Problem statement>
Please give back the listing exactly as it reads.

Segment Start: Input material

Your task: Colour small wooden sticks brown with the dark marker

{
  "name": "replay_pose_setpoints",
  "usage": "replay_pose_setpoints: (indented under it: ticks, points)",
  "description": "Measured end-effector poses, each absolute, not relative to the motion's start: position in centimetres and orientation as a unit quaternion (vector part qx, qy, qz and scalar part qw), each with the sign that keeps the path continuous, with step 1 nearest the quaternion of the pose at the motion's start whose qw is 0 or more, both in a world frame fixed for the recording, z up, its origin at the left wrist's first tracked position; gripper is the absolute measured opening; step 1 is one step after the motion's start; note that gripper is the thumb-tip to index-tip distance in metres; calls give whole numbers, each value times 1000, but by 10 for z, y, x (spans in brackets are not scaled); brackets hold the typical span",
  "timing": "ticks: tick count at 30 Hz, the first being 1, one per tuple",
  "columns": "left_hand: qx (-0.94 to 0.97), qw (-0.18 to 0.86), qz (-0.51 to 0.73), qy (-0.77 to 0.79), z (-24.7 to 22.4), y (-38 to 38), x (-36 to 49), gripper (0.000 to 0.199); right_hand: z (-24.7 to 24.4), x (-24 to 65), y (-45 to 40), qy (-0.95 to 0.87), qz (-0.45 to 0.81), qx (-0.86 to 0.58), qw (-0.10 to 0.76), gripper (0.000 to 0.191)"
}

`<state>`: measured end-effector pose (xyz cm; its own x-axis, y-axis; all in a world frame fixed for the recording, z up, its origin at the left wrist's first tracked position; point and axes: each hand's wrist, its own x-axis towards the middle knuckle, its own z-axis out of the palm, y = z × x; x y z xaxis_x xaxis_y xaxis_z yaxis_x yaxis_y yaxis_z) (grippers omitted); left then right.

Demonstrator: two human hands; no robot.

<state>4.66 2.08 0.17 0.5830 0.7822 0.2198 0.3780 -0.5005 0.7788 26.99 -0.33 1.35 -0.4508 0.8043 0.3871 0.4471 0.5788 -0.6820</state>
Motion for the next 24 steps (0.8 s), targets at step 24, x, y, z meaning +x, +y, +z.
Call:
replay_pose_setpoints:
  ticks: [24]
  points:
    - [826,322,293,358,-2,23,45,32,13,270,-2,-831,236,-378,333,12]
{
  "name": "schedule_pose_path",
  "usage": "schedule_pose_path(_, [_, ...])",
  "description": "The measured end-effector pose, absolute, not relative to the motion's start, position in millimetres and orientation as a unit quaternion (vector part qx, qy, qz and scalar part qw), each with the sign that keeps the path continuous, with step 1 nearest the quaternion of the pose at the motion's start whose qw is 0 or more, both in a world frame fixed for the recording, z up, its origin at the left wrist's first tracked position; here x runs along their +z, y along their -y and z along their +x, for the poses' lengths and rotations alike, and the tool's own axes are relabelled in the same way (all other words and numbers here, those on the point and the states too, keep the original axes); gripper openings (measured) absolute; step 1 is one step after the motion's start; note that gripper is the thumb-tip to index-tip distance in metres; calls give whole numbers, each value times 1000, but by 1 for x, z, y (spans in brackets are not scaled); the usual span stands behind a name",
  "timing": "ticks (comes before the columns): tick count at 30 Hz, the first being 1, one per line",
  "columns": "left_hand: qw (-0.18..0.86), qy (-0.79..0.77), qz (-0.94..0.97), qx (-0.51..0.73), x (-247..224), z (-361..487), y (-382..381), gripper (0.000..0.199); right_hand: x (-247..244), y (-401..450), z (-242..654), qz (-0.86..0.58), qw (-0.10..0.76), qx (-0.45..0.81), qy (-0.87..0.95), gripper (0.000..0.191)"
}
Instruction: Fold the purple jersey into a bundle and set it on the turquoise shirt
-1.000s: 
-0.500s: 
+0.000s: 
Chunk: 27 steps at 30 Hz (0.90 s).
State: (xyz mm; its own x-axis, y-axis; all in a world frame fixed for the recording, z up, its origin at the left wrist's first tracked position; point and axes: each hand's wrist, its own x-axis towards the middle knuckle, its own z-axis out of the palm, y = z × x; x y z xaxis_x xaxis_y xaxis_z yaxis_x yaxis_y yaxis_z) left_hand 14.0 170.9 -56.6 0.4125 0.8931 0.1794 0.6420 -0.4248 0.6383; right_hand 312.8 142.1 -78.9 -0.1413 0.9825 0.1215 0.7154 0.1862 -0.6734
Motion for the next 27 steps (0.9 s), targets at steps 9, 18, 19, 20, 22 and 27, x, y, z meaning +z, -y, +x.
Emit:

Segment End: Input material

Result of this exercise>
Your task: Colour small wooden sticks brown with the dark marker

{
  "name": "replay_pose_setpoints",
  "usage": "replay_pose_setpoints: (indented under it: ticks, points)",
  "description": "Measured end-effector poses, each absolute, not relative to the motion's start: position in centimetres and orientation as a unit quaternion (vector part qx, qy, qz and scalar part qw), each with the sign that keeps the path continuous, with step 1 nearest the quaternion of the pose at the motion's start whose qw is 0 or more, both in a world frame fixed for the recording, z up, its origin at the left wrist's first tracked position; gripper is the absolute measured opening; step 1 is one step after the motion's start; note that gripper is the thumb-tip to index-tip distance in metres; calls give whole numbers, each value times 1000, but by 10 for z, y, x (spans in brackets are not scaled); brackets hold the typical span",
  "timing": "ticks: tick count at 30 Hz, the first being 1, one per tuple",
  "columns": "left_hand: qx (-0.94 to 0.97), qw (-0.18 to 0.86), qz (-0.51 to 0.73), qy (-0.77 to 0.79), z (-24.7 to 22.4), y (-38 to 38), x (-36 to 49), gripper (0.000 to 0.199); right_hand: z (-24.7 to 24.4), x (-24 to 65), y (-45 to 40), qy (-0.95 to 0.87), qz (-0.45 to 0.81), qx (-0.86 to 0.58), qw (-0.10 to 0.76), gripper (0.000 to 0.191)"
}

`<state>`: measured end-effector pose (xyz cm; its own x-axis, y-axis; all in a world frame fixed for the recording, z up, its origin at the left wrist's first tracked position; point and axes: each hand's wrist, its own x-axis towards the middle knuckle, its own z-axis out of the palm, y = z × x; x y z xaxis_x xaxis_y xaxis_z yaxis_x yaxis_y yaxis_z) (grippers omitted); left then right.

Demonstrator: two human hands; no robot.

<state>4.66 2.08 0.17 0.5830 0.7822 0.2198 0.3780 -0.5005 0.7788 26.99 -0.33 1.35 -0.4508 0.8043 0.3871 0.4471 0.5788 -0.6820</state>
Motion for the next 24 steps (0.8 s), targets at step 24, x, y, z meaning +x, +y, +z.
Call:
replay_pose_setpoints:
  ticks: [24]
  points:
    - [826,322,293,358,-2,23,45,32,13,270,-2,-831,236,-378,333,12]
{
  "name": "schedule_pose_path",
  "usage": "schedule_pose_path(_, [_, ...])",
  "description": "The measured end-effector pose, absolute, not relative to the motion's start, position in millimetres and orientation as a unit quaternion (vector part qx, qy, qz and scalar part qw), each with the sign that keeps the path continuous, with step 1 nearest the quaternion of the pose at the motion's start whose qw is 0 or more, both in a world frame fixed for the recording, z up, its origin at the left wrist's first tracked position; here x runs along their +z, y along their -y and z along their +x, for the poses' lengths and rotations alike, and the tool's own axes are relabelled in the same way (all other words and numbers here, those on the point and the states too, keep the original axes); gripper openings (measured) absolute; step 1 is one step after the motion's start; note that gripper is the thumb-tip to index-tip distance in metres; calls give whole numbers, each value times 1000, but by 1 for x, z, y (spans in brackets are not scaled); the usual span stands behind a name",
  "timing": "ticks (comes before the columns): tick count at 30 Hz, the first being 1, one per line",
  "columns": "left_hand: qw (-0.18..0.86), qy (-0.79..0.77), qz (-0.94..0.97), qx (-0.51..0.73), x (-247..224), z (-361..487), y (-382..381), gripper (0.000..0.199); right_hand: x (-247..244), y (-401..450), z (-242..654), qz (-0.86..0.58), qw (-0.10..0.76), qx (-0.45..0.81), qy (-0.87..0.95), gripper (0.000..0.191)"
}
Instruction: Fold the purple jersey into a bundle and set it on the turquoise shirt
-1.000s: 
-0.500s: 
+0.000s: 
Chunk: 27 steps at 30 Hz (0.90 s).
State: (xyz mm; its own x-axis, y-axis; all in a world frame fixed for the recording, z up, its origin at the left wrist's first tracked position; point and axes: each hand's wrist, its own x-axis towards the middle knuckle, its own z-axis out of the palm, y = z × x; x y z xaxis_x xaxis_y xaxis_z yaxis_x yaxis_y yaxis_z) left_hand 14.0 170.9 -56.6 0.4125 0.8931 0.1794 0.6420 -0.4248 0.6383; right_hand 312.8 142.1 -78.9 -0.1413 0.9825 0.1215 0.7154 0.1862 -0.6734
Motion for the next 27 steps (0.9 s), targets at steps 9, 18, 19, 20, 22 and 27, x, y, z meaning +z, -y, +x.
Emit:

This exercise requires nothing further.